Incoraggiamo ogni parrocchia a dare ospitalità ai lavoratori immigrati. I nuovi arrivati cattolici vengono considerati membri a tutti gli effetti della Chiesa e della comunità parrocchiale. Questo lo consideriamo il modo migliore per annunciare il Vangelo. I cattolici sono molto praticanti. L'80% di loro si reca in chiesa ogni domenica almeno per una visita. È alta la percentuale di quelli che partecipano poi alla messa. Nonostante la Chiesa cattolica sia una minoranza, essa si sta diffondendo nel Paese grazie alle sue istituzioni scolastiche e alle opere a favore dei più poveri e dei più bisognosi. Ogni anno scelgono il battesimo tremila adulti.

La Chiesa in Singapore è una minoranza, ma molto attiva. Quali iniziative pastorali state promuovendo per favorire l'evangelizzazione?

Singapore è un piccolo stato circondato da paesi a maggioranza musulmana. Il governo di Singapore è molto attento all'amicizia fra le varie religioni. Vengono promossi degli incontri fra rappresentanti di varie religioni, compreso l'Islam. Per eventuali problemi abbiamo un organismo interreligioso, il consiglio presidenziale per l'armonia religiosa. Singapore è uno stato ricco. Per questo vi sono molti immigrati provenienti da tutta l'Asia, soprattutto dalle Filippine.

In Singapore convivono in pace due grandi culture:  l'indiana e la cinese. Questa convivenza è un modello esportabile anche in altri paesi asiatici?

In generale c'è molto rispetto reciproco e conduciamo una vita pacifica. Gli indiani hanno la loro cultura anche se, a volte, sono influenzati dalla cultura occidentale.

Nel Brunei i cattolici sono un piccola minoranza in un Paese a larghissima maggioranza musulmana. Quali sono i rapporti con l'Islam?

In Brunei i cattolici sono una minoranza, ma abbiamo un buon rapporto con le autorità.
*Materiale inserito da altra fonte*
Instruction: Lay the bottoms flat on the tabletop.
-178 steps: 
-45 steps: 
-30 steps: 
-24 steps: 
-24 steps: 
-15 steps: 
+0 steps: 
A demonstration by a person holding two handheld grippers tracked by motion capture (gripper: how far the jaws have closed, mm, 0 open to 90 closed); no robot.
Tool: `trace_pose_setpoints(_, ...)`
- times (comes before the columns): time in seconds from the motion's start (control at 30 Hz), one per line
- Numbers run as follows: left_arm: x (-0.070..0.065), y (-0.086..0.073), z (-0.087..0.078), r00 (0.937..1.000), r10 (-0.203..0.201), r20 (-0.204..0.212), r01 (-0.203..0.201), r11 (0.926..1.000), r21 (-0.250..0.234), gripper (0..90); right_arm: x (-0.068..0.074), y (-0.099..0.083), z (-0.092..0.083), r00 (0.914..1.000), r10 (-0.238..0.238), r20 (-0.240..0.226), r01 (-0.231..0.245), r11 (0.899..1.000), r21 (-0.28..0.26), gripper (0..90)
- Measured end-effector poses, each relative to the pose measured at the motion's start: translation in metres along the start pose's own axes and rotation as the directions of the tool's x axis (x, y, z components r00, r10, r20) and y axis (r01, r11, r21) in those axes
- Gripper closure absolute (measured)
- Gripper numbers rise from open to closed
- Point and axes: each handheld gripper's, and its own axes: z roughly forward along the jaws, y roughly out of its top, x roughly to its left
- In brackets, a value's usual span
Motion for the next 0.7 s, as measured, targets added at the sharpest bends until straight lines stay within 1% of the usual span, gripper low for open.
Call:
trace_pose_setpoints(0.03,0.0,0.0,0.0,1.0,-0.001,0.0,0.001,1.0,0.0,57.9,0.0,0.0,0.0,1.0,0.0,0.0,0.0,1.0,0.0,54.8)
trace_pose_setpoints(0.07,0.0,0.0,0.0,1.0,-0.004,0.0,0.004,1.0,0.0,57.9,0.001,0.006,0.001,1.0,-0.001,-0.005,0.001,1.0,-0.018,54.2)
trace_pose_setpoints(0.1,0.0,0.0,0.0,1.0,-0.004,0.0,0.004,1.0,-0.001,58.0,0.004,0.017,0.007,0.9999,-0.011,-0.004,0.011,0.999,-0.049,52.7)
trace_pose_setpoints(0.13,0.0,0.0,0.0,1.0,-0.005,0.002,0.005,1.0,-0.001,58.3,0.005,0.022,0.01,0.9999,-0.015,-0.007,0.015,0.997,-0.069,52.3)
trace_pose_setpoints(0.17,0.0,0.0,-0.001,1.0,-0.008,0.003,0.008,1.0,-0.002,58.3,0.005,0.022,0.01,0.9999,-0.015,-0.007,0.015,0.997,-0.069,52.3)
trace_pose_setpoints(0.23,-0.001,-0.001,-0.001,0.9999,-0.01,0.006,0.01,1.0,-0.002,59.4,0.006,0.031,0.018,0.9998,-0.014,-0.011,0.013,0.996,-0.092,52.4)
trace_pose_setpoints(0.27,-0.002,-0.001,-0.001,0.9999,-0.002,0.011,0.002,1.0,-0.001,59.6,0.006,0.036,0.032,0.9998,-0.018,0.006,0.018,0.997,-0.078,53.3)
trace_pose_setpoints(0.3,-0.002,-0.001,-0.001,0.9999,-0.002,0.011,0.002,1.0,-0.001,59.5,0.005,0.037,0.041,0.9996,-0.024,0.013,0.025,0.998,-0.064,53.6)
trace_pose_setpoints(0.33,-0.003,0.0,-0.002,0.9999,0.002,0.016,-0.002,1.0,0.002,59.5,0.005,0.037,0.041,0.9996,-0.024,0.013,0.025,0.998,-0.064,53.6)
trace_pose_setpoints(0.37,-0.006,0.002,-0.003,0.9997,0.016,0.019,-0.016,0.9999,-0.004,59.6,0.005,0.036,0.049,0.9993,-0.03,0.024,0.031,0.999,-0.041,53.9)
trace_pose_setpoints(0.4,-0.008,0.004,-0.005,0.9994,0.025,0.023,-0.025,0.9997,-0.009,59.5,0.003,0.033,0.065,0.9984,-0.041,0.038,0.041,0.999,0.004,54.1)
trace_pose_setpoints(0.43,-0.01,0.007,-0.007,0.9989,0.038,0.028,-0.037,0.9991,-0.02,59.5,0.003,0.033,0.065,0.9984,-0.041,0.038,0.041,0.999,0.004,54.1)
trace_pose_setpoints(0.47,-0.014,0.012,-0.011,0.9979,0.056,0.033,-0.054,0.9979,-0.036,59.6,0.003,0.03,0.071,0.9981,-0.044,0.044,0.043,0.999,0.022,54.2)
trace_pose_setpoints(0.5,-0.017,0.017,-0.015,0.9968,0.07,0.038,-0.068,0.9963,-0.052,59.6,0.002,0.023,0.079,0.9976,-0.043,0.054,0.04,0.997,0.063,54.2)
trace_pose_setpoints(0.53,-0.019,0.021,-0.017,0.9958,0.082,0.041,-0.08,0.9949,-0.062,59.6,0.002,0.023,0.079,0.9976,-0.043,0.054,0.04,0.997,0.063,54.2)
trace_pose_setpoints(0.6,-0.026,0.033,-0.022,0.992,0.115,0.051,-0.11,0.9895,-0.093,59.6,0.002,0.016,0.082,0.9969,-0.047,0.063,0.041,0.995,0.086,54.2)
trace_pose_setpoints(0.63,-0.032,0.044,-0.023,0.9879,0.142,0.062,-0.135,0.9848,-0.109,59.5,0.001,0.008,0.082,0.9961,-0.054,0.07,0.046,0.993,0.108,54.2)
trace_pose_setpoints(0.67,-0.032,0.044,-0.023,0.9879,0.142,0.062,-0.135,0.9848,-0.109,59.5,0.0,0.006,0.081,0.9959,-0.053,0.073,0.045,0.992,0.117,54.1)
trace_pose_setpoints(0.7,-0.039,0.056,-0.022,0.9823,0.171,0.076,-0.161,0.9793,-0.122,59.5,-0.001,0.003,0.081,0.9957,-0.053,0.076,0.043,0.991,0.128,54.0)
Quando, nel 2006, l'allora arcivescovo Giovanni Lajolo, Segretario per i Rapporti con gli Stati, venne in visita privata, fu ricevuto dal ministro degli esteri con tutti gli onori diplomatici. Fu un gesto cordiale da parte del Governo verso la Chiesa. Il Paese è pacifico. I rapporti con i musulmani sono normali perché conviviamo da molte generazioni. Dopo l'11 settembre i musulmani hanno tutto l'interesse ad accrescere tale armonia e il nostro Paese è molto attivo nel dialogo interreligioso. La Chiesa cattolica promuove questo dialogo. Pensiamo che ciò contribuisca a incrementare l'armonia. A livello quotidiano, cristiani, musulmani, buddisti e indù vivono amichevolmente.

In Brunei vi sono circa 15.000 lavoratori immigrati cattolici. Avete una pastorale a loro dedicata?

La stragrande maggioranza degli immigrati è filippina. Altri vengono dall'Indonesia, dall'Europa e dall'America. L'ex ambasciatore americano era cattolico. Offriamo molte opportunità agli immigrati di impegnarsi nella Chiesa. Molti di loro sono attivi nella liturgia, molti nei ministeri di preghiera. Organizzano gruppi di preghiera nella propria lingua e possono utilizzare le strutture parrocchiali. Inoltre li aiutiamo economicamente in caso di debiti, temporanea disoccupazione e spese per le esequie dei loro cari. Naturalmente offriamo anche un supporto spirituale. La fede degli immigrati può vacillare per la loro situazione difficile. Noi cerchiamo di sostenerla.